The company did just that with Windows XP, beginning a month before that operating system’s last-patch date. If Microsoft repeats this for Windows 7, the message will return to the screen on the 14th of every month thereafter, unless disabled by the user.
Jan. 14, 2020
Microsoft will deliver the final free security update to Windows 7 PCs on this date.
The retirement will presumably be the last of its kind: the demise of a widely-adopted version of Windows, a cornerstone of enterprise computing, after a decade of support. (Microsoft has repeatedly dubbed Windows 10 the “last Windows,” since, in theory, it will never really be retired. Instead, its lifecycle will be extended again and again by new feature upgrades. Call it the “Immortal OS” – or the “Undead OS.”)
It’s very unlikely that Microsoft will renege on the January 2020 end-of-support deadline. There were calls for the company to do that for Windows XP. Microsoft ignored the pleas.
After Jan. 20, 2020
Microsoft will continue to craft security patches for Windows 7 after the operating system’s retirement date.
Those fixes will not be offered to the general public or for free to corporate customers.

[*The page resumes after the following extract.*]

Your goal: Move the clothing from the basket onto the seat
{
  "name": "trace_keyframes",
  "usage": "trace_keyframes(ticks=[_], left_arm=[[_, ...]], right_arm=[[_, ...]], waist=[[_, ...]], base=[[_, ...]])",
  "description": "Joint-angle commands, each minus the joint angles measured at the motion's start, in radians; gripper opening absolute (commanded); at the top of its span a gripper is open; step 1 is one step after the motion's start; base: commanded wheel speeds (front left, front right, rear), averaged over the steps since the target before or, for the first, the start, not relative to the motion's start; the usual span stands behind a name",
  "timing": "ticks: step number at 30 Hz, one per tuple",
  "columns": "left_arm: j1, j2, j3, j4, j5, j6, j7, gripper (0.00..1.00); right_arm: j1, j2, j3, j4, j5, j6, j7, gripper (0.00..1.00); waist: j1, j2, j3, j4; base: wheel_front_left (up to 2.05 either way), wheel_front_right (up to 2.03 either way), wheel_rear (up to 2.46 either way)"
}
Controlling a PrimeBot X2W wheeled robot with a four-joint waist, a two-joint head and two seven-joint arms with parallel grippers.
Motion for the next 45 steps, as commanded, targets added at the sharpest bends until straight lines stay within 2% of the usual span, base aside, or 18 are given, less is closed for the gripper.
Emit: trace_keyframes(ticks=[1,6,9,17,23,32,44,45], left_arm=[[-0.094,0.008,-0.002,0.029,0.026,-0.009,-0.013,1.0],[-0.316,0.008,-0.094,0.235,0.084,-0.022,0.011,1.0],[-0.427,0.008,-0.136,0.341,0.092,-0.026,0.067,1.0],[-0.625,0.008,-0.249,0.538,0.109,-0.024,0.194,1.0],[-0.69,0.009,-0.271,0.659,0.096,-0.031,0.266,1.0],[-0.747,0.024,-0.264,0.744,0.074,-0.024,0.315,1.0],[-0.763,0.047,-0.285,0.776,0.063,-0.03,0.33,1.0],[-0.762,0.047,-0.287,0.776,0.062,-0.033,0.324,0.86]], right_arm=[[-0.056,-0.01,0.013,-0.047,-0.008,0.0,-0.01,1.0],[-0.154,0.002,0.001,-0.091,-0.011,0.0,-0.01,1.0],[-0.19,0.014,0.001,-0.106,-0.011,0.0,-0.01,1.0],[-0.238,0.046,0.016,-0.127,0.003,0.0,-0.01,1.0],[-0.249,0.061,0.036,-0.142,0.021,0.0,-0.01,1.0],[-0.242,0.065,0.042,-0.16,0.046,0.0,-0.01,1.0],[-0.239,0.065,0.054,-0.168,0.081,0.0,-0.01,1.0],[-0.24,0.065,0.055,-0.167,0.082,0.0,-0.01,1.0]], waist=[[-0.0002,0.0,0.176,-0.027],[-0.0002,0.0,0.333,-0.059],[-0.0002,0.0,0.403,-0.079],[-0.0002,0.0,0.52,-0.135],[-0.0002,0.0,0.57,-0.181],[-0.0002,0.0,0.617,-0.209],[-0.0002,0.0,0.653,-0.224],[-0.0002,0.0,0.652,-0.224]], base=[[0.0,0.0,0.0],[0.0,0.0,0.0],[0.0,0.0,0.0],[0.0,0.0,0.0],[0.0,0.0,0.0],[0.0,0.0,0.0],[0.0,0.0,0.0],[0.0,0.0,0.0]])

Rather, Microsoft will sell what it calls “Windows 7 Extended Security Updates” (ESU) to businesses running Windows 7 Professional or Windows 7 Enterprise, and then only if those OSes were obtained via a volume licensing deal.
Microsoft has not disclosed the cost of the ESU but has said the post-retirement patches will be sold in one-year increments for no more than three years, or until early 2023.
April 13, 2021
Microsoft will probably rehash a move it made with Windows XP after Windows 7’s public support expires: Continue to provide antivirus (AV) signatures for its home-grown Security Essentials software.
Three months before XP bit the dust, Microsoft announced that it would keep churning out Security Essential signatures for 15 months after the operating system’s retirement, or until July 2015. “To help organizations complete their migrations, Microsoft will continue to provide updates to our anti-malware signatures and engine for Windows XP users through July 14, 2015,” the company said at the time.
That was a reversal from what the firm had said the year before, when it declared signatures would stop at Windows XP’s April 2014 end.
Security Essentials, a free consumer-grade AV program that launched in 2008, was replaced by Windows Defender with the launch of Windows 8 in 2012. Since then, Defender has been baked into each succeeding version of the OS, including Windows 10.
If Microsoft retraces the Security Essentials step with Windows 7, it would distribute AV signatures to the operating system until April 13, 2021.
Google will almost certainly produce security updates for Chrome after Microsoft stops servicing the OS. (Millions of machines running the browser could be vulnerable to exploitation otherwise.)
Chrome received updates, including bug patches, on Windows XP until April 2016, or two years after Microsoft quit. “We know that not everyone can easily switch to a newer operating system,” a Chrome director of engineering said in 2015 when Google announced its own XP retirement. Originally, the extension was to run about 21 months; it was later expanded to 24 months.
Google stopped upgrading Chrome on Windows XP when that OS powered approximately 12% of all Windows PCs worldwide. While it’s impossible to know the status of Windows 7 two years after its retirement, current signs indicate that it will be several percentage points higher than XP’s. Google will want to wait until Windows 7 accounts for a relatively small portion of the total PC pie before it pulls the plug on Chrome.
In other words, Computerworld feels confident Google will support Chrome on Windows 7 until early 2022, if not later.